The same may be said of the second instruction required in those cases where voluntariness is an issue, advising the jury that the absence of a recording permits, but does not compel, a conclusion that the Commonwealth has failed to prove voluntariness beyond a reasonable doubt. Although the court cites Commonwealth v. Cryer, 426 Mass. 562, 571 (1998), the mandated instruction goes far beyond principles set forth in that decision. There we stated that a judge may, but is not obligated to, offer a jury guidance with respect to their role in the determination of voluntariness of a defendant’s statements, by reciting some of the factors that the jury may consider in reaching their determination whether the Commonwealth has met its burden of proof on the voluntariness issue beyond a reasonable doubt. See id. at 572. We also made clear that a jury must reach their determination as to whether the Commonwealth has met its burden, based on consideration of “all the evidence” surrounding the statement or confession and not on the presence, or absence, of any one particular factor (emphasis added). Id. See Commonwealth v. Novo, ante 262, 267 (2004) (enumerating multiple factors to be considered in evaluating statement’s voluntariness, including promises or other inducements, conduct of defendant, defendant’s age, education, intelligence and emotional stability, and details of interrogation); Commonwealth v. Raymond, 424 Mass. 382, 395 (1997); Commonwealth v. *453Parker, 412 Mass. 353, 358 n.11 (1992). See also Commonwealth v. Selby, 420 Mass. 656, 663 (1995) (test for voluntariness is “whether, in light of the totality of the circumstances surrounding the making of the statement, the will of the defendant was overborne to the extent that the statement was not the result of a free and voluntary act”).
The court has reshaped the “totality of the circumstances” test by directing the jury to focus on one consideration (the presence or absence of an electronic recording) over all others. This is accomplished by telling the jury that the court has expressed a “preference” for recording and that a finding of involuntariness may be premised on the absence of one, thus exalting this single factor over the others. This results in an otherwise balanced test being unfairly skewed in favor of the defendant. A videotape recording may well serve as the best evidence of many of the traditional voluntariness factors, because a video, at least one of average quality, can capture not only promises, inducements, and the recitation of Miranda warnings, but also the conduct of the defendant and details of the defendant’s physical and mental condition. An audiotape recording (the lack of which now triggers a defendant’s entitlement to the instructions), however, even one of exceptional quality, is capable of capturing only spoken words and noises and, thus, cannot fairly be deemed the best evidence of the “totality” of events that transpired during the interrogation. Moreover, the presumption, implicit in the instructions, that the failure to record was a strategic decision on the part of an interrogating officer intent on concealing the true nature of the interrogation, adds an entirely new, and unjustified, factor to the “totality of the circumstances” test.

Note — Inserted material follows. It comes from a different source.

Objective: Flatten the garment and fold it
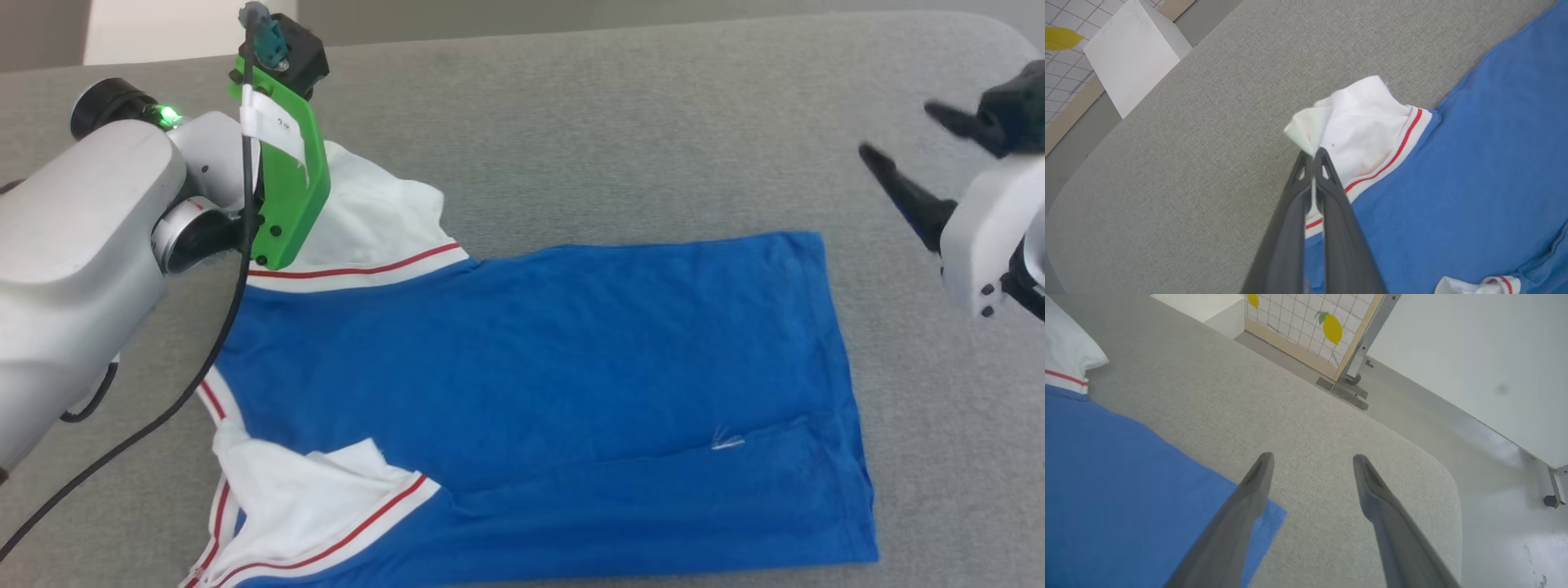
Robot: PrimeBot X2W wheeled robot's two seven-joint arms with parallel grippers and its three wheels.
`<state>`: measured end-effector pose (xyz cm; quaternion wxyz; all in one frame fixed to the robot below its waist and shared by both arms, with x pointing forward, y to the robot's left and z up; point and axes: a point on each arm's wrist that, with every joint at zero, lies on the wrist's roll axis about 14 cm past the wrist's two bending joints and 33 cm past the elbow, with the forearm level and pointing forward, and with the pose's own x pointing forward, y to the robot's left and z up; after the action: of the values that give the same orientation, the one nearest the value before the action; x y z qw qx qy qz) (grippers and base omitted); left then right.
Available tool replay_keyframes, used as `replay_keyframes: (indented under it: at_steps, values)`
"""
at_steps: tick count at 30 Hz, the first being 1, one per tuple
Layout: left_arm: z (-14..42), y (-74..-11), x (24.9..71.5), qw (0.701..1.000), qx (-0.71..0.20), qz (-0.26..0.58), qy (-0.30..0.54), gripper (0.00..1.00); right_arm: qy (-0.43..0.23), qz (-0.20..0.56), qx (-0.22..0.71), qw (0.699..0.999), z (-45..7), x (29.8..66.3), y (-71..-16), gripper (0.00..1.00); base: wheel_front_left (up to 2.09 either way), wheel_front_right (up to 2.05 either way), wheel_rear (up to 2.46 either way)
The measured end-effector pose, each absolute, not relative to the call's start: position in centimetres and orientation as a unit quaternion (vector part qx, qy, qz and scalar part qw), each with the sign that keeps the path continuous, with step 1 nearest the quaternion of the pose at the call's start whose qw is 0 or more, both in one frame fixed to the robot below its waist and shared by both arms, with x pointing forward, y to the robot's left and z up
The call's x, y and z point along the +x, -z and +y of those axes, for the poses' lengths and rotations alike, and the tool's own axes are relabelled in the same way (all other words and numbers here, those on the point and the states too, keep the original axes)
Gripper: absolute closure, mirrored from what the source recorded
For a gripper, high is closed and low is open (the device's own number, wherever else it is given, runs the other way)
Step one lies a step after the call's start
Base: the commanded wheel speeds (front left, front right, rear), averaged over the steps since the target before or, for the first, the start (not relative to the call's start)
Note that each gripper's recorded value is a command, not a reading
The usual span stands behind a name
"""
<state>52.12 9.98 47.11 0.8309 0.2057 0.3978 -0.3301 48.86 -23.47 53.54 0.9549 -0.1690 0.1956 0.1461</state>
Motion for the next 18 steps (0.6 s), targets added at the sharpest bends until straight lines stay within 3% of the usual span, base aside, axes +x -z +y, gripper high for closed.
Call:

Finally, the length of overreaching by the court is dramatically exposed by the fact that no State has chosen to require instructions of the type now required. To find some authority for this Draconian remedy, the court has to look to Australia, and that authority is quietly nested in a footnote. Ante at' 447 note 24. By mandating instructions, the court is attempting to compel the Commonwealth to record statements, thus doing indirectly what the court agrees should not be done directly.
I would adhere to the practice outlined in Commonwealth v. Diaz, 422 Mass. 269, 273 (1996):
*454“[Djefense counsel is entitled to pursue the failure of the police to record a defendant’s statements. Counsel may, for example, inquire of a testifying police officer . . . whether he or she was aware of the availability of recorders to use during the questioning of suspects. Counsel may argue to a jury and to a judge as factfinder that the failure of the police to record electronically statements made in a place of custody should be considered in deciding the voluntariness of any statement, whether the defendant was properly advised of his rights, and whether any statement attributed to the defendant was made.”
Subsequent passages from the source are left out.